For this exercise, set down all the records exactly as given.

[Saved entries]

= = = =

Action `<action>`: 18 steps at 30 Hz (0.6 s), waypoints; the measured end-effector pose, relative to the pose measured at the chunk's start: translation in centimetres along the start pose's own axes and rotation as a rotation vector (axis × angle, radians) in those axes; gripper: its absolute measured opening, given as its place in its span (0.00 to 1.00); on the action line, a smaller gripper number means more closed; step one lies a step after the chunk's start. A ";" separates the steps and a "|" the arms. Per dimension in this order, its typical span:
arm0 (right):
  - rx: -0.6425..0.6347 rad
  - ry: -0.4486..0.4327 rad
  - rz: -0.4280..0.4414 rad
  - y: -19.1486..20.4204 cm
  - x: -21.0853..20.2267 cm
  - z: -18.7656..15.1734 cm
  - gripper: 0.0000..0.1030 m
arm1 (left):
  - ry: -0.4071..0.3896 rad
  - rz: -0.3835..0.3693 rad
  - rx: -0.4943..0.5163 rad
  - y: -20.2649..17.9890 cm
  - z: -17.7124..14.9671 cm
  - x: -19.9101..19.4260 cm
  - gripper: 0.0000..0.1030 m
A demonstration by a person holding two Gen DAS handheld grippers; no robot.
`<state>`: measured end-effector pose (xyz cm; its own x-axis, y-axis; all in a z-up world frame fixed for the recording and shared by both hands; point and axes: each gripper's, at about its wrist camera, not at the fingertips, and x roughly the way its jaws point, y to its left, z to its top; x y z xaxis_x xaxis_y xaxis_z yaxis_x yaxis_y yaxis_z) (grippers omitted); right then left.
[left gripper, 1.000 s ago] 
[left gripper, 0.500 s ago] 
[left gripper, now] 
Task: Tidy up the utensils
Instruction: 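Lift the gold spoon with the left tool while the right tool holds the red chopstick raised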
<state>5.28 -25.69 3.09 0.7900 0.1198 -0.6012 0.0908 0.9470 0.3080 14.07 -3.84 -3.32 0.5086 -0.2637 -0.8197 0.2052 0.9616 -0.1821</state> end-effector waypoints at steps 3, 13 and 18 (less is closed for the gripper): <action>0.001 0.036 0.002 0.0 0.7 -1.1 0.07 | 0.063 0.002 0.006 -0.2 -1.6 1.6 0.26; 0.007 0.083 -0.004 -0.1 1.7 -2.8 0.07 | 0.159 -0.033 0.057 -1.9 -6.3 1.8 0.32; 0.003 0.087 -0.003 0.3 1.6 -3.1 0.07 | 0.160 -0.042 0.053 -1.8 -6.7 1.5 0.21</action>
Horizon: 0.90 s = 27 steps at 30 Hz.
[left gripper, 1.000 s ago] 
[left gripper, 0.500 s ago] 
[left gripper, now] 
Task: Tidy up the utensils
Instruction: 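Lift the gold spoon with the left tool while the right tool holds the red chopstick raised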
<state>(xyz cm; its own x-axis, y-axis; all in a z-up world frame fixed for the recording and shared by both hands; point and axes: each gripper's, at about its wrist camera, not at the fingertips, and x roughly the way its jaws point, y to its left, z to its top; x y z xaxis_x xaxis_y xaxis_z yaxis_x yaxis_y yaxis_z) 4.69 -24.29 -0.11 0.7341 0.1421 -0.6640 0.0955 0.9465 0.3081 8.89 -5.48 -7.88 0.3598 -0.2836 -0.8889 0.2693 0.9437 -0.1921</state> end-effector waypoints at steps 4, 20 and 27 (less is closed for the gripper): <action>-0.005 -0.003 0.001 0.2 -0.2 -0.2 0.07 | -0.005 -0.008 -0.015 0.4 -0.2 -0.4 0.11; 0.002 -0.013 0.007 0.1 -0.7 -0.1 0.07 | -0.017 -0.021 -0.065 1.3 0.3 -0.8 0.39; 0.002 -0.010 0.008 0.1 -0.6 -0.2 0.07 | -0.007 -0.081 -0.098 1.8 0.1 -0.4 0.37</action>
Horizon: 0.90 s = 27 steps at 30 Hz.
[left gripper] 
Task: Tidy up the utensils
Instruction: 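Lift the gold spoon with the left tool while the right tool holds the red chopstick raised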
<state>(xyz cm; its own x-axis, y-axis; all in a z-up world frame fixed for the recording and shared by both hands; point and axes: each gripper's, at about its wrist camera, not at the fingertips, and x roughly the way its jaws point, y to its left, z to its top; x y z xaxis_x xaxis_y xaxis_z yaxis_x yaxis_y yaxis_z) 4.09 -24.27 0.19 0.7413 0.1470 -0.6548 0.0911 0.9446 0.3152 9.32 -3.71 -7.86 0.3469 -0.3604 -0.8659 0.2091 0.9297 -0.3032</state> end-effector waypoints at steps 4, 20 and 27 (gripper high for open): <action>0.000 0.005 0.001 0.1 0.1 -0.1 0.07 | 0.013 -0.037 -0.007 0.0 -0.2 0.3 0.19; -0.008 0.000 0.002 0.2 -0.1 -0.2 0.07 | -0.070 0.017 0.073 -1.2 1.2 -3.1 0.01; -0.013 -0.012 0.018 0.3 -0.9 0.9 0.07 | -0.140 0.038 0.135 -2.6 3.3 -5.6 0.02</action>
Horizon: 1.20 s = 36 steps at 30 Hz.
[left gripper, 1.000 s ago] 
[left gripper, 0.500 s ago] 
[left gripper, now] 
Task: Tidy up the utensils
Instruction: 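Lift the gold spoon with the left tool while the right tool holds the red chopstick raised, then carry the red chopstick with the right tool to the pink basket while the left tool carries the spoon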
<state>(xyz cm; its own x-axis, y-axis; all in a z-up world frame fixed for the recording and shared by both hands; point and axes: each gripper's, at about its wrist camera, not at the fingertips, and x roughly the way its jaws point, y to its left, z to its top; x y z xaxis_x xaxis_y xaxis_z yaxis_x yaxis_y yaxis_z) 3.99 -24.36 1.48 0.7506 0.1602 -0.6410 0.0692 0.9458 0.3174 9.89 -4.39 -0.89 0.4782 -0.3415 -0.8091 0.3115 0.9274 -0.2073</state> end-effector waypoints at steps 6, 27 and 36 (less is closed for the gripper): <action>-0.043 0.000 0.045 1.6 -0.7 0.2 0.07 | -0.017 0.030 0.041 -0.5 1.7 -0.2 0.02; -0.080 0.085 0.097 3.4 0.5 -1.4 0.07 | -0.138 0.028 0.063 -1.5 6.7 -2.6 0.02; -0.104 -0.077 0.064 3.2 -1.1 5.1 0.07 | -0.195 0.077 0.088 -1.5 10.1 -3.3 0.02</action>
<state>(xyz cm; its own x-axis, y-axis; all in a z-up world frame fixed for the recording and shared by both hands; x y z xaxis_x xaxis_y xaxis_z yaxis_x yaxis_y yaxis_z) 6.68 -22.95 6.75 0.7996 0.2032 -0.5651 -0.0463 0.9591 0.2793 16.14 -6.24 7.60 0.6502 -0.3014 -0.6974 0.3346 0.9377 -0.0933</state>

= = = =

### Response box
Action `<action>`: 18 steps at 30 Hz (0.6 s), waypoints; the measured end-effector pose, relative to the pose measured at the chunk's start: translation in centimetres along the start pose's own axes and rotation as a rotation vector (axis × angle, radians) in those axes; gripper: its absolute measured opening, given as its place in its span (0.00 to 1.00); on the action line, a smaller gripper number means more closed; step one lies a step after the chunk's start. A ";" separates the steps and a "|" the arms. Per dimension in this order, its typical span:
arm0 (right):
  - rx: -0.6425..0.6347 rad
  - ry: -0.4486..0.4327 rad
  - rz: -0.4280..0.4414 rad
  - y: -19.1486..20.4204 cm
  - x: -21.0853..20.2267 cm
  - z: -18.7656..15.1734 cm
  - gripper: 0.0000..0.1030 m
arm1 (left):
  - ry: -0.4071..0.3896 rad
  - rz: -0.3835..0.3693 rad
  - rx: -0.4943..0.5163 rad
  - y: -20.2649..17.9890 cm
  - z: -17.7124..14.9671 cm
  - x: -19.9101..19.4260 cm
  - gripper: 0.0000..0.1030 m
A demonstration by a person holding two Gen DAS handheld grippers; no robot.
`<state>`: measured end-effector pose (xyz cm; its own x-axis, y-axis; all in a z-up world frame fixed for the recording and shared by both hands; point and axes: each gripper's, at about its wrist camera, not at the fingertips, and x roughly the way its jaws point, y to its left, z to its top; x y z xaxis_x xaxis_y xaxis_z yaxis_x yaxis_y yaxis_z) (grippers omitted); right then left.
[left gripper, 1.000 s ago] 
[left gripper, 0.500 s ago] 
[left gripper, now] 
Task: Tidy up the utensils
Instruction: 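Lift the gold spoon with the left tool while the right tool holds the red chopstick raised
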<state>5.28 -25.69 3.09 0.7900 0.1198 -0.6012 0.0908 0.9470 0.3080 14.07 -3.84 -3.32 0.5086 -0.2637 -0.8197 0.2052 0.9616 -0.1821</state> end-effector waypoints at steps 3, 13 and 18 (less is closed for the gripper): <action>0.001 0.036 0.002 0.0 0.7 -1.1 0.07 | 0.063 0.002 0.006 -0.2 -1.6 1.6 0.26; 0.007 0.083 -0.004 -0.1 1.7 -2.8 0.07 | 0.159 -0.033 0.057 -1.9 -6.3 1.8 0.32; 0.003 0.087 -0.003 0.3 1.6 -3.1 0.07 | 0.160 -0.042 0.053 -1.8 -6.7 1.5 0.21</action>
Horizon: 0.90 s = 27 steps at 30 Hz.
[left gripper, 1.000 s ago] 
[left gripper, 0.500 s ago] 
[left gripper, now] 
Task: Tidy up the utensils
Instruction: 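Lift the gold spoon with the left tool while the right tool holds the red chopstick raised
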<state>(xyz cm; its own x-axis, y-axis; all in a z-up world frame fixed for the recording and shared by both hands; point and axes: each gripper's, at about its wrist camera, not at the fingertips, and x roughly the way its jaws point, y to its left, z to its top; x y z xaxis_x xaxis_y xaxis_z yaxis_x yaxis_y yaxis_z) 4.69 -24.29 -0.11 0.7341 0.1421 -0.6640 0.0955 0.9465 0.3081 8.89 -5.48 -7.88 0.3598 -0.2836 -0.8889 0.2693 0.9437 -0.1921</state> end-effector waypoints at steps 4, 20 and 27 (less is closed for the gripper): <action>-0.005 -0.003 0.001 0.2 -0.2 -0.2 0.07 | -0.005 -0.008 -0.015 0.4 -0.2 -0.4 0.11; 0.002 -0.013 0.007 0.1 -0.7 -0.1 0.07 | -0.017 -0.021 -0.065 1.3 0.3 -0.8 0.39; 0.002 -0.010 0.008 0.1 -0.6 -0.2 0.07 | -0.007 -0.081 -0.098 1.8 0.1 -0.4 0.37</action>
Horizon: 0.90 s = 27 steps at 30 Hz.
[left gripper] 
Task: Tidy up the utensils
Instruction: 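Lift the gold spoon with the left tool while the right tool holds the red chopstick raised
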<state>(xyz cm; its own x-axis, y-axis; all in a z-up world frame fixed for the recording and shared by both hands; point and axes: each gripper's, at about its wrist camera, not at the fingertips, and x roughly the way its jaws point, y to its left, z to its top; x y z xaxis_x xaxis_y xaxis_z yaxis_x yaxis_y yaxis_z) 4.09 -24.27 0.19 0.7413 0.1470 -0.6548 0.0911 0.9446 0.3152 9.32 -3.71 -7.86 0.3469 -0.3604 -0.8659 0.2091 0.9297 -0.3032</state> end-effector waypoints at steps 4, 20 and 27 (gripper high for open): <action>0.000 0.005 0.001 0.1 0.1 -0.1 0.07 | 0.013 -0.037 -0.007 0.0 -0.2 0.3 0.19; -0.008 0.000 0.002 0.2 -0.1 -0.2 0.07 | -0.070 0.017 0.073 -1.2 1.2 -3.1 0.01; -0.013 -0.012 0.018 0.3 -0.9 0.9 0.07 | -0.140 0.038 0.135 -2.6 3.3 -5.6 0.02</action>
Horizon: 1.20 s = 36 steps at 30 Hz.
[left gripper, 1.000 s ago] 
[left gripper, 0.500 s ago] 
[left gripper, now] 
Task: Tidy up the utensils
Instruction: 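Lift the gold spoon with the left tool while the right tool holds the red chopstick raised, then carry the red chopstick with the right tool to the pink basket while the left tool carries the spoon
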<state>(xyz cm; its own x-axis, y-axis; all in a z-up world frame fixed for the recording and shared by both hands; point and axes: each gripper's, at about its wrist camera, not at the fingertips, and x roughly the way its jaws point, y to its left, z to its top; x y z xaxis_x xaxis_y xaxis_z yaxis_x yaxis_y yaxis_z) 3.99 -24.36 1.48 0.7506 0.1602 -0.6410 0.0692 0.9458 0.3174 9.89 -4.39 -0.89 0.4782 -0.3415 -0.8091 0.3115 0.9274 -0.2073</state> end-effector waypoints at steps 6, 27 and 36 (less is closed for the gripper): <action>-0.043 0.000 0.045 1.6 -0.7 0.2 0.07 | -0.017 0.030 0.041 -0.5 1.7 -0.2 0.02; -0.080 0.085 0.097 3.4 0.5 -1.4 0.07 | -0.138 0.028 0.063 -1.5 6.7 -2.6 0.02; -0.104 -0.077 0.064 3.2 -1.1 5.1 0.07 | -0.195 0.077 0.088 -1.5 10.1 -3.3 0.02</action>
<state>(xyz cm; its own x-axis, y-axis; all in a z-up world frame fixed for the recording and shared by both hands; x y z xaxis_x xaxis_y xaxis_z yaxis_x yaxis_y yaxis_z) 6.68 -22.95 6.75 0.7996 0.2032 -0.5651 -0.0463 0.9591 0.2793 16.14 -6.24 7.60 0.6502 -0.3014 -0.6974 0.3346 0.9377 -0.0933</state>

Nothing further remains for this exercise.